Eens, voordat Thothmes nog koning was, voordat hij den troon van Horus, den Levende, had bestegen, gebeurde het, dat hij alleen op jacht was in de woestijn en het was op het midden van den dag. De hitte was fel en de zonnestralen verblindend en hij rustte in de schaduw van den grooten God. En terwijl hij zoo rustte, vermoeid en verhit, in de koelte van de schaduw, viel hij in een zwaren en diepen slaap juist op het oogenblik, dat de zon het zenith bereikte.
Zoo sliep hij in het middaguur en in zijn slaap droomde hij en kreeg hij vizioenen. In zijn droom stond hij voor het reusachtige beeld van den God, maar het was niet langer van steen, want ziet, het was de God zelf. Er was leven in hem, zijn lippen bewogen en hij sprak met vriendelijke woorden, zooals een vader spreekt tot zijn kind, want de woorden bevatten een zegen.

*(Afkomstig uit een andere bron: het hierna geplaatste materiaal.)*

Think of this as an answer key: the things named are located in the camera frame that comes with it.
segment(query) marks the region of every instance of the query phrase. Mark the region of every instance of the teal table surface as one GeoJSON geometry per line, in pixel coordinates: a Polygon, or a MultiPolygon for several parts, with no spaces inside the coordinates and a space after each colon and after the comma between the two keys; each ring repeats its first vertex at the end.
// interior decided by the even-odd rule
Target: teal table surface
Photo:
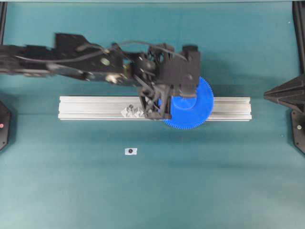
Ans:
{"type": "MultiPolygon", "coordinates": [[[[0,229],[298,229],[305,157],[289,110],[264,91],[299,75],[291,2],[9,3],[4,43],[198,44],[215,96],[249,96],[250,122],[187,131],[163,122],[60,121],[60,95],[136,95],[63,76],[1,75],[12,111],[0,153],[0,229]],[[137,156],[125,156],[127,147],[137,156]]],[[[146,50],[143,46],[127,49],[146,50]]]]}

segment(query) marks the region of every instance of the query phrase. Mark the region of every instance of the black metal frame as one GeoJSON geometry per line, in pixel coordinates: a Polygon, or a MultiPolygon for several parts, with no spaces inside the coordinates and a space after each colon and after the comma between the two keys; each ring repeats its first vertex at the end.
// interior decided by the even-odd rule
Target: black metal frame
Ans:
{"type": "Polygon", "coordinates": [[[292,6],[301,75],[265,92],[264,98],[292,109],[294,144],[305,154],[305,1],[292,6]]]}
{"type": "Polygon", "coordinates": [[[7,2],[0,2],[0,44],[3,44],[7,7],[7,2]]]}
{"type": "MultiPolygon", "coordinates": [[[[3,44],[7,5],[7,2],[0,2],[0,44],[3,44]]],[[[9,141],[10,119],[11,112],[0,101],[0,150],[2,150],[9,141]]]]}

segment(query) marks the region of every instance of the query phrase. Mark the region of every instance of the wire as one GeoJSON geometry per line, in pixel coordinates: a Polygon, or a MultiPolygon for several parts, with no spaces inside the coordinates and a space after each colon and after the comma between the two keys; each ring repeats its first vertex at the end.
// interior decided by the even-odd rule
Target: wire
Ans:
{"type": "Polygon", "coordinates": [[[97,51],[97,52],[93,52],[87,55],[83,55],[80,57],[76,57],[76,58],[72,58],[72,59],[64,59],[64,60],[38,60],[38,59],[32,59],[32,58],[27,58],[27,57],[23,57],[23,56],[17,56],[15,55],[14,57],[17,57],[19,59],[25,60],[25,61],[30,61],[30,62],[37,62],[37,63],[67,63],[67,62],[77,62],[77,61],[83,61],[95,56],[99,56],[101,54],[104,54],[105,51],[97,51]]]}
{"type": "Polygon", "coordinates": [[[144,45],[147,45],[147,46],[151,46],[151,47],[154,47],[154,48],[156,48],[156,49],[160,49],[160,50],[162,50],[163,52],[167,52],[167,53],[170,53],[170,54],[172,54],[172,55],[174,55],[174,56],[178,56],[178,57],[184,59],[185,61],[187,61],[187,59],[186,59],[183,55],[181,55],[181,54],[179,54],[179,53],[173,52],[173,51],[171,51],[171,50],[168,50],[168,49],[166,49],[166,48],[162,48],[162,47],[160,47],[160,46],[158,46],[158,45],[154,45],[154,44],[151,44],[151,43],[148,43],[148,42],[141,42],[141,41],[126,41],[126,42],[118,43],[118,45],[119,45],[119,46],[122,46],[122,45],[133,44],[133,43],[135,43],[135,44],[144,44],[144,45]]]}
{"type": "Polygon", "coordinates": [[[85,49],[88,49],[88,48],[94,48],[94,49],[105,50],[105,49],[104,49],[102,46],[100,46],[99,44],[85,43],[85,44],[82,44],[81,46],[77,47],[77,48],[76,48],[76,51],[77,51],[77,52],[82,52],[82,51],[84,51],[85,49]]]}
{"type": "Polygon", "coordinates": [[[136,81],[139,82],[139,84],[141,84],[144,88],[149,90],[150,93],[154,93],[154,90],[145,81],[141,80],[137,75],[134,75],[134,78],[136,79],[136,81]]]}
{"type": "MultiPolygon", "coordinates": [[[[167,52],[167,53],[170,53],[172,55],[176,55],[184,60],[187,61],[187,59],[179,54],[179,53],[175,53],[171,50],[168,50],[166,48],[162,48],[162,47],[159,47],[157,45],[154,45],[154,44],[150,44],[150,43],[147,43],[147,42],[141,42],[141,41],[126,41],[126,42],[122,42],[122,43],[119,43],[117,44],[118,46],[120,45],[127,45],[127,44],[131,44],[131,43],[137,43],[137,44],[144,44],[144,45],[148,45],[148,46],[151,46],[151,47],[154,47],[156,49],[160,49],[164,52],[167,52]]],[[[101,55],[101,54],[104,54],[105,53],[105,50],[103,47],[101,46],[96,46],[94,45],[93,48],[98,48],[98,49],[101,49],[100,51],[97,51],[97,52],[93,52],[93,53],[90,53],[90,54],[86,54],[86,55],[83,55],[83,56],[79,56],[79,57],[76,57],[76,58],[71,58],[71,59],[63,59],[63,60],[39,60],[39,59],[33,59],[33,58],[27,58],[27,57],[23,57],[23,56],[17,56],[15,55],[14,57],[17,57],[19,59],[22,59],[22,60],[25,60],[25,61],[29,61],[29,62],[37,62],[37,63],[67,63],[67,62],[77,62],[77,61],[83,61],[83,60],[86,60],[86,59],[89,59],[89,58],[92,58],[92,57],[95,57],[95,56],[98,56],[98,55],[101,55]]]]}

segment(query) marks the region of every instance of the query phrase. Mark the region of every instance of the screw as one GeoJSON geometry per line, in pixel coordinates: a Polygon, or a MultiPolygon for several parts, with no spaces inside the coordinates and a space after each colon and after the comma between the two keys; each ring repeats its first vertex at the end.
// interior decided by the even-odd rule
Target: screw
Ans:
{"type": "Polygon", "coordinates": [[[130,104],[128,107],[127,107],[127,111],[132,111],[133,110],[133,105],[130,104]]]}
{"type": "Polygon", "coordinates": [[[101,58],[101,63],[108,66],[110,64],[110,61],[106,58],[101,58]]]}

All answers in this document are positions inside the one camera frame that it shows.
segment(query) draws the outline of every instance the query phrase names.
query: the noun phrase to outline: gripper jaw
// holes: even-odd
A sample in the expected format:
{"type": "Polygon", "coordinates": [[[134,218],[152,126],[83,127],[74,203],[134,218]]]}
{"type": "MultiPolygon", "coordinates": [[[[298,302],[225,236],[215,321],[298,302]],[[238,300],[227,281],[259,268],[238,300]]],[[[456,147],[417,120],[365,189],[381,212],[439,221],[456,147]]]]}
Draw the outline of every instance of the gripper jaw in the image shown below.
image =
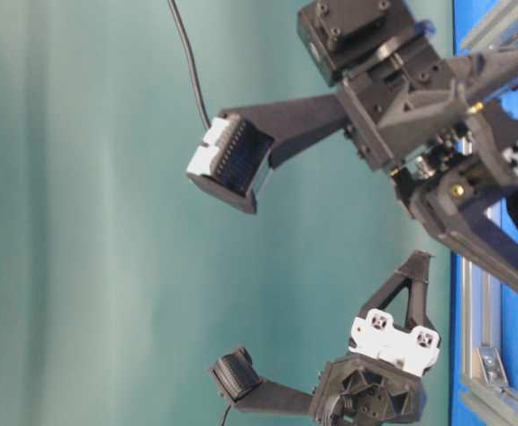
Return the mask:
{"type": "Polygon", "coordinates": [[[349,353],[326,363],[312,395],[258,375],[243,347],[210,368],[220,395],[244,413],[304,415],[324,426],[418,421],[426,403],[421,377],[440,345],[426,314],[429,262],[415,251],[370,298],[354,320],[349,353]],[[405,327],[378,309],[402,288],[411,293],[405,327]]]}

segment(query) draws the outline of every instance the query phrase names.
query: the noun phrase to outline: wire
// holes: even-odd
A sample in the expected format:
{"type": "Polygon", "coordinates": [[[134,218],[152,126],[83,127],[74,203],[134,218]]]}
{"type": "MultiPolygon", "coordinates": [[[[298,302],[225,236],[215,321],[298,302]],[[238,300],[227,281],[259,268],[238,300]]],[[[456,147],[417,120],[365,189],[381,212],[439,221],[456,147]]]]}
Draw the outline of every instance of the wire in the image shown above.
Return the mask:
{"type": "Polygon", "coordinates": [[[232,409],[232,404],[229,404],[227,408],[225,408],[224,415],[222,416],[222,421],[220,421],[220,426],[225,426],[225,420],[227,419],[227,414],[230,413],[232,409]]]}
{"type": "Polygon", "coordinates": [[[184,53],[186,54],[186,59],[188,60],[188,69],[190,70],[190,79],[192,80],[192,88],[194,90],[194,96],[196,97],[196,105],[198,106],[198,110],[200,112],[202,122],[204,123],[204,127],[206,129],[209,129],[210,122],[208,118],[208,113],[206,112],[206,106],[204,105],[204,98],[202,97],[202,89],[200,87],[200,79],[198,78],[196,61],[194,60],[194,54],[192,52],[190,40],[188,39],[188,35],[186,34],[186,28],[184,27],[184,23],[182,21],[182,18],[180,17],[180,13],[178,12],[176,0],[169,0],[169,7],[170,11],[172,12],[172,17],[174,18],[174,21],[177,24],[178,34],[180,35],[180,39],[182,40],[182,45],[184,46],[184,53]]]}

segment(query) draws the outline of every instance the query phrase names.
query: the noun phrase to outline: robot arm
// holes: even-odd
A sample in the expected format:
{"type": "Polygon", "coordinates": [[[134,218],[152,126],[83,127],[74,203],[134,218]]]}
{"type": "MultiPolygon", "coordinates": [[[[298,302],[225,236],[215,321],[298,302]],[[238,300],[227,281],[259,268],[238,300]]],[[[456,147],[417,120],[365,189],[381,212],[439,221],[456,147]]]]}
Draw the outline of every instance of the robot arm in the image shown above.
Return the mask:
{"type": "Polygon", "coordinates": [[[507,199],[518,226],[518,120],[498,98],[518,84],[518,48],[441,59],[403,0],[317,0],[298,28],[335,95],[226,110],[189,177],[256,213],[268,171],[345,129],[433,238],[518,292],[518,244],[484,214],[507,199]]]}
{"type": "Polygon", "coordinates": [[[421,377],[436,363],[440,345],[426,314],[429,258],[413,253],[362,307],[349,353],[326,364],[313,395],[260,377],[245,348],[210,368],[220,395],[241,412],[304,415],[325,426],[418,421],[425,405],[421,377]],[[399,327],[381,309],[402,288],[410,297],[399,327]]]}

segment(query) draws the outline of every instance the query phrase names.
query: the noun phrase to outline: white mounting block
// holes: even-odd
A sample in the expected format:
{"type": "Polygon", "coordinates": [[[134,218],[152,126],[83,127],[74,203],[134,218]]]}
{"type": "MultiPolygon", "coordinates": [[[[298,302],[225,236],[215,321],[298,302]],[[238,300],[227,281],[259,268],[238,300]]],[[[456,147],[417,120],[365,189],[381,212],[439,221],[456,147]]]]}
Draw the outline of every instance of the white mounting block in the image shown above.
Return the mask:
{"type": "Polygon", "coordinates": [[[356,347],[350,346],[349,351],[381,359],[406,373],[422,377],[424,371],[438,360],[438,333],[422,326],[405,333],[393,324],[393,316],[379,309],[371,309],[366,319],[356,317],[351,328],[356,347]]]}

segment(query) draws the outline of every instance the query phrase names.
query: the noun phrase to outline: teal backdrop
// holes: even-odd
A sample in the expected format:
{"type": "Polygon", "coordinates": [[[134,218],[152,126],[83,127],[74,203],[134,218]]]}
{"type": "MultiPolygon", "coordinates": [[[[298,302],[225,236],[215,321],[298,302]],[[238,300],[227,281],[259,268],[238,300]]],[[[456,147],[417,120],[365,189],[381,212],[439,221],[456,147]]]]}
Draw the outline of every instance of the teal backdrop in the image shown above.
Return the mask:
{"type": "MultiPolygon", "coordinates": [[[[328,92],[295,31],[306,3],[179,1],[211,114],[328,92]]],[[[451,54],[451,2],[409,4],[451,54]]],[[[0,426],[214,425],[207,368],[240,344],[309,391],[414,249],[436,256],[443,336],[421,424],[447,424],[450,255],[387,177],[337,135],[245,216],[185,178],[202,133],[165,0],[0,0],[0,426]]]]}

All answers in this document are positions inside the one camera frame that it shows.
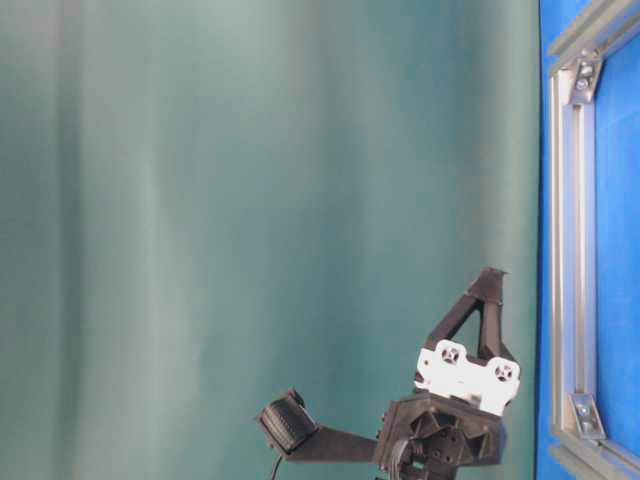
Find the silver bracket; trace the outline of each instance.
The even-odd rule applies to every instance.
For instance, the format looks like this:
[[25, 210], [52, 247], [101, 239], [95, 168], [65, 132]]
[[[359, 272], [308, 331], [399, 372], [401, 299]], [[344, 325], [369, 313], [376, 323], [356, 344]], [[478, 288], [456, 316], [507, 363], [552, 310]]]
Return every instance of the silver bracket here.
[[602, 70], [602, 56], [595, 50], [584, 49], [570, 70], [573, 78], [570, 103], [584, 105], [593, 102]]
[[573, 414], [576, 420], [578, 435], [585, 440], [604, 440], [604, 432], [600, 413], [593, 396], [586, 393], [571, 395]]

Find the black 3d-printed part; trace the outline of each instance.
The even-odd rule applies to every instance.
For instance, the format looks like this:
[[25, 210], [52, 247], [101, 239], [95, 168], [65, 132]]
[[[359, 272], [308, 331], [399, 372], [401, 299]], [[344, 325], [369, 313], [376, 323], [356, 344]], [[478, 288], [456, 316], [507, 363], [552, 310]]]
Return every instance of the black 3d-printed part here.
[[451, 340], [472, 313], [480, 313], [480, 337], [477, 356], [471, 362], [486, 365], [493, 357], [512, 360], [502, 343], [502, 270], [484, 268], [460, 299], [427, 337], [424, 347], [435, 350], [440, 340]]
[[369, 463], [375, 440], [315, 423], [304, 401], [291, 389], [256, 418], [269, 444], [289, 462]]
[[373, 462], [407, 480], [453, 479], [459, 466], [498, 463], [506, 441], [500, 417], [429, 392], [391, 402], [384, 419]]

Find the green fabric backdrop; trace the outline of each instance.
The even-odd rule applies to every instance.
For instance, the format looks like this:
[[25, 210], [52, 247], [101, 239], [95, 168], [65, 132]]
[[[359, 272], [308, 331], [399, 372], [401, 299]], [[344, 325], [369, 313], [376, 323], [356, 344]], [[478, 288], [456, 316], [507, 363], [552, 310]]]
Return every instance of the green fabric backdrop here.
[[373, 435], [485, 265], [522, 388], [504, 464], [459, 478], [533, 477], [536, 2], [2, 11], [3, 478], [263, 478], [292, 385]]

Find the blue background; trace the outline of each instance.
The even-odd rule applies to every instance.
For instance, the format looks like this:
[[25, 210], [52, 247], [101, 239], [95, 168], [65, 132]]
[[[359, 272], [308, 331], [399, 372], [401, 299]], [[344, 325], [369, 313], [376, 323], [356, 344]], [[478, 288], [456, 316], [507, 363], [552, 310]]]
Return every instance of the blue background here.
[[596, 102], [598, 406], [640, 455], [640, 37], [609, 57]]

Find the blue panel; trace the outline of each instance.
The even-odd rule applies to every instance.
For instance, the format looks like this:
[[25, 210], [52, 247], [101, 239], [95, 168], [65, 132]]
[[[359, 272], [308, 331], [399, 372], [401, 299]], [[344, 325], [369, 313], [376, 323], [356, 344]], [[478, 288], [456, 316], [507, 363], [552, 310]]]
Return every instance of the blue panel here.
[[640, 455], [640, 37], [610, 57], [596, 102], [598, 405]]
[[537, 478], [544, 480], [570, 479], [551, 457], [549, 448], [555, 443], [551, 431], [551, 245], [550, 235], [550, 162], [549, 154], [549, 70], [555, 59], [546, 52], [553, 40], [588, 5], [586, 0], [541, 0], [540, 1], [540, 54], [542, 63], [542, 184], [540, 224], [540, 340], [538, 371], [538, 448]]

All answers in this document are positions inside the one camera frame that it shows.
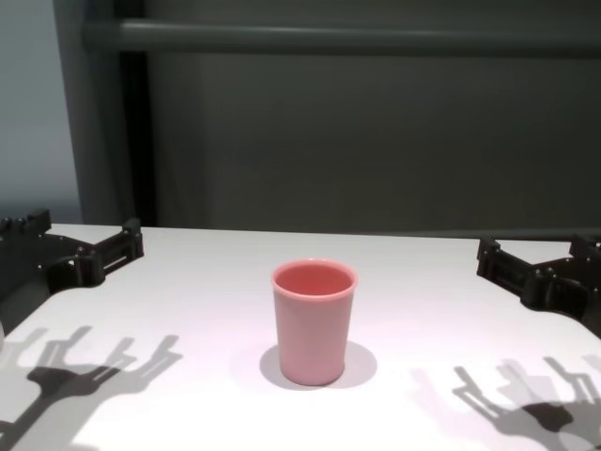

"Zie nu, o mijn zoon Thothmes", sprak hij, zie mij aan, aanschouw mij. Ik ben uw vader, ik, die Harmachis en Ra en Khepera en ook Atmu ben. Want ik ben de Zonnegod, aan wien alle landen zijn onderworpen. Door mij alleen zal het koninkrijk Egypte u ten deel vallen; gij zult de witte kroon van het Zuidelijke Land en de roode kroon van het Noordelijke Land dragen, gij zult zitten op den troon van Geb, den erfgenaam. Aan u zal het geheele land in zijn lengte en breedte toebehooren, dat land, hetwelk de alleenheerschende Koning beroemd zal maken. Gebrek zal nimmer uw deel zijn, geen ongeluk zal u treffen, want geschenken zullen u gebracht worden uit alle landen, van nabij en ver, uw leven zal vele jaren duren; mijn aangezicht zal tot u gekeerd zijn en mijn hart zal zich tot u neigen, indien gij voor mij doen wilt datgene, wat ik van u zal verlangen.
En Thothmes keek en zag, dat het beeld half begraven lag in het zand en het leek, alsof de God worstelde om zich vrij te maken, want niets dan zijn hoofd stak uit boven de vlakte en het zand verhief zich om hem als de golven van de zee, wanneer zij een schip verzwelgen, dat op de rotsen geloopen is.
Toen sprak de God opnieuw en zeide: "Het zand van de woestijn, waarop ik rust, omgeeft mij, het overstelpt mij, het bedekt mij. Haast u te doen, wat mijn hart begeert, want ik weet, dat gij een zoon zijt, die de bevelen van zijn vader zal opvolgen".